#### Problem details:
Provide only the number of lines in the data below that contain the string "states".

Data entries
▼
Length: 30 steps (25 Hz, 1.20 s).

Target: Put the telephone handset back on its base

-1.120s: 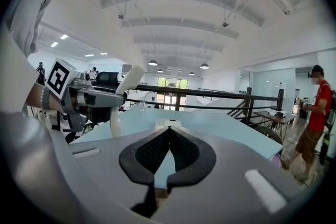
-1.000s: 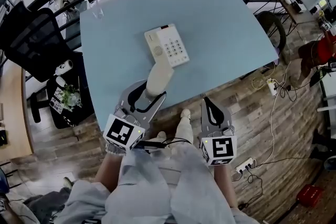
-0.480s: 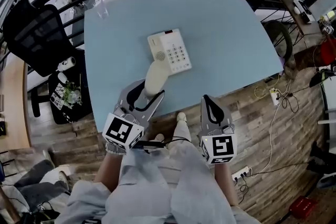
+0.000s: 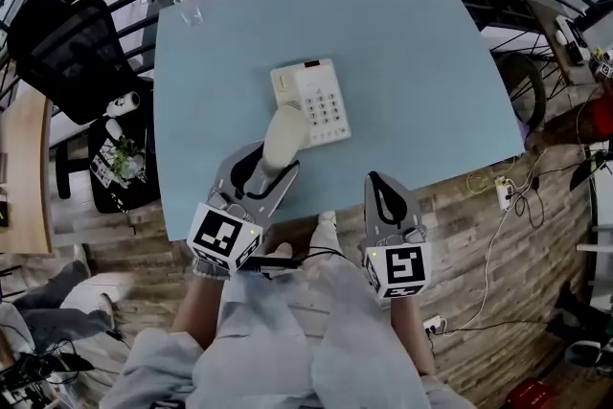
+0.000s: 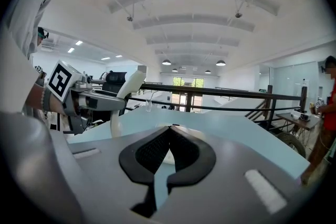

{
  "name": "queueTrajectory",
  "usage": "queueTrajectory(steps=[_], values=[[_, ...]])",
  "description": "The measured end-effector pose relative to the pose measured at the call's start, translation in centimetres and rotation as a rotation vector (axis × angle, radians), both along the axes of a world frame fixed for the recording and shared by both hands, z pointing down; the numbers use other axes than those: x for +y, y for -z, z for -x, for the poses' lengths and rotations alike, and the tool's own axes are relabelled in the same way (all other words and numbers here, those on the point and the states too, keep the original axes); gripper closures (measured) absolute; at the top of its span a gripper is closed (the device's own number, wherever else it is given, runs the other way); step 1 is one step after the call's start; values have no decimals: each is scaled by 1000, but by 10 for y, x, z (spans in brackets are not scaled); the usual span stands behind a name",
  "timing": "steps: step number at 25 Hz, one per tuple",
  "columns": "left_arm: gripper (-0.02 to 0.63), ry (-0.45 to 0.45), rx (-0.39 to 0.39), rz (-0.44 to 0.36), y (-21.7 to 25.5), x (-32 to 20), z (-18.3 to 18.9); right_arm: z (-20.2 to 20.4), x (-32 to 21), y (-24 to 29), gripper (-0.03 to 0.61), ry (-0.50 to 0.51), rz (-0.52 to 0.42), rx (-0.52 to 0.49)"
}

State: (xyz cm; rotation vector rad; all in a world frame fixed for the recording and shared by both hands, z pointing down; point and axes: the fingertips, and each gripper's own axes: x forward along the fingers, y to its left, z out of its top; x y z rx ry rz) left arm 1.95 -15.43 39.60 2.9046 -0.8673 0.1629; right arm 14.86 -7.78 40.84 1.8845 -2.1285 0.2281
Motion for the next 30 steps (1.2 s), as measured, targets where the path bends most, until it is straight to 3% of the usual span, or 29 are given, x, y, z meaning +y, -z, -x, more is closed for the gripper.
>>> queueTrajectory(steps=[19,30], values=[[396,203,-65,105,-39,-60,-38,-36,-67,-16,580,176,44,-21],[396,323,-96,238,-76,-85,-50,-54,-86,-27,580,230,66,-33]])
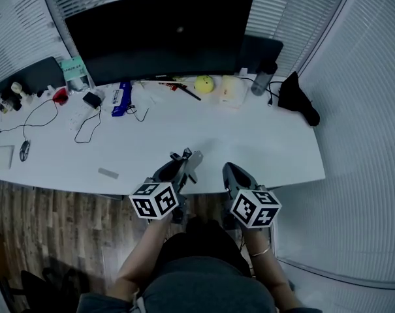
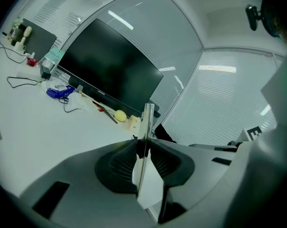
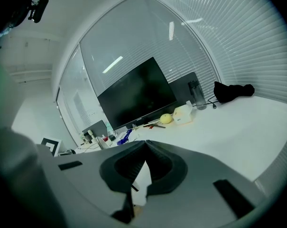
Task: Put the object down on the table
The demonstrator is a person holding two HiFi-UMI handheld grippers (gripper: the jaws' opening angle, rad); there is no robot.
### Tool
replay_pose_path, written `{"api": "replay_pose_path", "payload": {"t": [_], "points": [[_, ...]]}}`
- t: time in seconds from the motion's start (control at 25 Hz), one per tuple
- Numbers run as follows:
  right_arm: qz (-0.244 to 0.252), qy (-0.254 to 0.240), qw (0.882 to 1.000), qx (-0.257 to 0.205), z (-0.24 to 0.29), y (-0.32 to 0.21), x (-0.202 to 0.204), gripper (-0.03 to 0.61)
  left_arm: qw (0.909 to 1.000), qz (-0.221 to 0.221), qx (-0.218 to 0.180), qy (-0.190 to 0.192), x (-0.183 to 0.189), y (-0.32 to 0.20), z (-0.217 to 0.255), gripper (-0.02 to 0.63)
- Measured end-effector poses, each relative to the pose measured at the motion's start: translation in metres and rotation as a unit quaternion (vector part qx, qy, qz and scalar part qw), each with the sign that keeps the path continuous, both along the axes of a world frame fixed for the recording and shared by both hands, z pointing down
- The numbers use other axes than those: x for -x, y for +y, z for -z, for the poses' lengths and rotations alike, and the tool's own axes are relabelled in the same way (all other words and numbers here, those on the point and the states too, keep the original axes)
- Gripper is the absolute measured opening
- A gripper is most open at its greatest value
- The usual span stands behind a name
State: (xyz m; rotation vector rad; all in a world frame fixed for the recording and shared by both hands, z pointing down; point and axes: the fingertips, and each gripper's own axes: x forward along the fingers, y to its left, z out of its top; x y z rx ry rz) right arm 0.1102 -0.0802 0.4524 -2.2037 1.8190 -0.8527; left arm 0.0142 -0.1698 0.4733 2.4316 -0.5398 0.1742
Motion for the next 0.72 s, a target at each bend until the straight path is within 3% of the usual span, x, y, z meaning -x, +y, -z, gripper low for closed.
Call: {"api": "replay_pose_path", "payload": {"t": [0.72], "points": [[0.058,-0.014,0.998,0.003,-0.004,-0.067,-0.031,0.003,0.9982,0.059,0.010,0.000,-0.018,-0.055,-0.006,0.103]]}}
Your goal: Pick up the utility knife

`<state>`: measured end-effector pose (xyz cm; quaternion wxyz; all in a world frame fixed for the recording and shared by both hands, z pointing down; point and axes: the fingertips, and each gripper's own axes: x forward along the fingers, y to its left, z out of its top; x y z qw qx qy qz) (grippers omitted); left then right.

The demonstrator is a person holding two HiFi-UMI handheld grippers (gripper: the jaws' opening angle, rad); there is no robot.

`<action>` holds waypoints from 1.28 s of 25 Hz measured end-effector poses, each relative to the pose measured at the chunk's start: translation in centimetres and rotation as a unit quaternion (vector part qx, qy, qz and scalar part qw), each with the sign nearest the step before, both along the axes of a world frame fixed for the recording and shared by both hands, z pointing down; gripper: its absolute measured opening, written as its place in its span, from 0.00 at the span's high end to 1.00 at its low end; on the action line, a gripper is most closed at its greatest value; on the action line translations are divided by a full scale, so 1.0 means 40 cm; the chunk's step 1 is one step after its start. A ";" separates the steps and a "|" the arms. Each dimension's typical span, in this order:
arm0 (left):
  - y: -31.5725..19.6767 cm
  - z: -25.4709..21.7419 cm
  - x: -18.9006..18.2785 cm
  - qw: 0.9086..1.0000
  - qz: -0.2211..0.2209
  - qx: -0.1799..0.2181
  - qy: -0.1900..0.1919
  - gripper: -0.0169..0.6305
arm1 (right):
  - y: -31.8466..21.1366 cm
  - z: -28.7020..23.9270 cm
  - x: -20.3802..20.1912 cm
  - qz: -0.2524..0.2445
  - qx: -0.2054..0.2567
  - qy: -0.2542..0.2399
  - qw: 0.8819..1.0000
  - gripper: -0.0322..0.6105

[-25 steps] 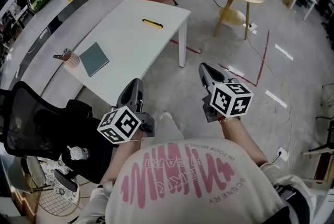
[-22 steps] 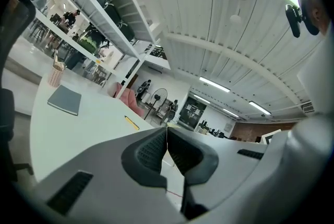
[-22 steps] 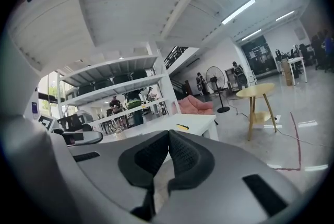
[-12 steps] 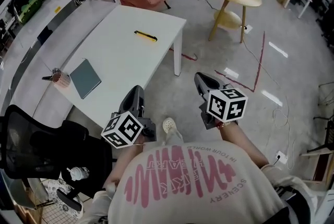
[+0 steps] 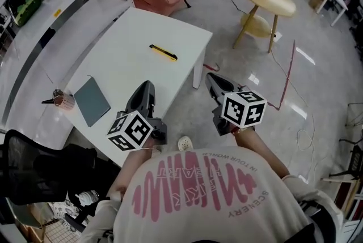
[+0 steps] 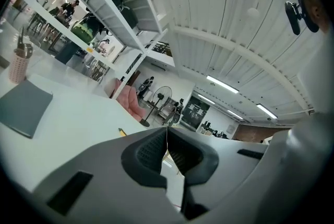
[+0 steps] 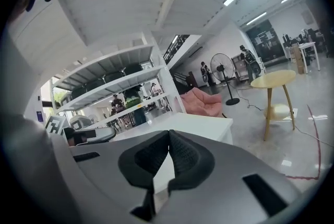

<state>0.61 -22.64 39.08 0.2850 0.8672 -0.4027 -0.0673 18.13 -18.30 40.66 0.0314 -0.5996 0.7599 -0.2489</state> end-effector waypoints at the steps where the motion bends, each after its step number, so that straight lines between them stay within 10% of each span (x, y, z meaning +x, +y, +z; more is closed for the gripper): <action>1: -0.033 -0.010 0.004 1.000 -0.002 0.003 0.000 0.94 | -0.035 -0.007 0.007 -0.001 0.004 -0.003 1.000 0.92; 12: -0.334 -0.031 -0.039 0.999 -0.041 0.015 0.009 0.94 | -0.380 0.015 -0.015 -0.035 0.005 -0.020 0.999 0.92; 32: -0.489 0.072 -0.192 0.985 -0.165 -0.048 0.006 0.94 | -0.717 0.192 -0.109 -0.155 -0.106 0.021 0.982 0.92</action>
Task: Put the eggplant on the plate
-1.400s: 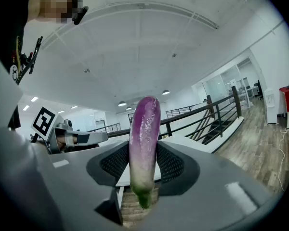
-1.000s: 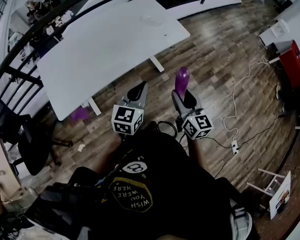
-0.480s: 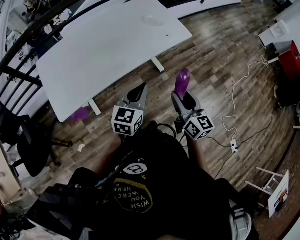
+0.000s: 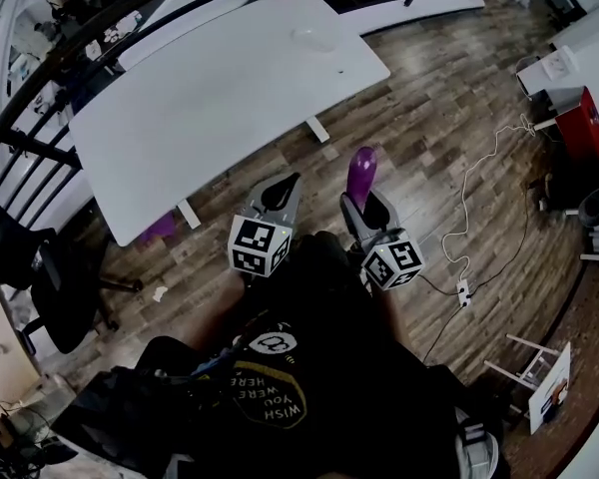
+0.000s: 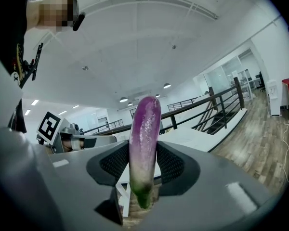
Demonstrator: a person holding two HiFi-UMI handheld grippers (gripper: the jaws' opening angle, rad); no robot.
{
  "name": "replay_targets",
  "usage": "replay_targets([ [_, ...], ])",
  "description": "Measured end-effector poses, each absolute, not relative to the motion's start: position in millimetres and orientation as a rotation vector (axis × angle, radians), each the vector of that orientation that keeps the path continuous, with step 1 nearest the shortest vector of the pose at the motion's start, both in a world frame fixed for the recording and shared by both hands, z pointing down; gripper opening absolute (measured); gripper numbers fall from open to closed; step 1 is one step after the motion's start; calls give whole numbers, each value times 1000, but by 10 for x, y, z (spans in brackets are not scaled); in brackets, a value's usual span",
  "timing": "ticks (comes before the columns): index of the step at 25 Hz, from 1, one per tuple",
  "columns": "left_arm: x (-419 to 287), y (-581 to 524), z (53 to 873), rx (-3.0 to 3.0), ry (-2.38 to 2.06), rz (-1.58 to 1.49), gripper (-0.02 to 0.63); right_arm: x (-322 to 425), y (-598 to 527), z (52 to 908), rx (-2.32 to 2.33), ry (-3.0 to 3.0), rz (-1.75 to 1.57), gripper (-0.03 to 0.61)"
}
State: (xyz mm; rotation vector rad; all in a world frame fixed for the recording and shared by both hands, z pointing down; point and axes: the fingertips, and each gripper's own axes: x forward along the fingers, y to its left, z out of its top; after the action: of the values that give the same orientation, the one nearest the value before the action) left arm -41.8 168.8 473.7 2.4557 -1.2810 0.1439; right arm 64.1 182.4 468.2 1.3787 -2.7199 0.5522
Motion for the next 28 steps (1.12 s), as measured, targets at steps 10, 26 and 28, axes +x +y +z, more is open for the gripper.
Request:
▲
#### Reply:
2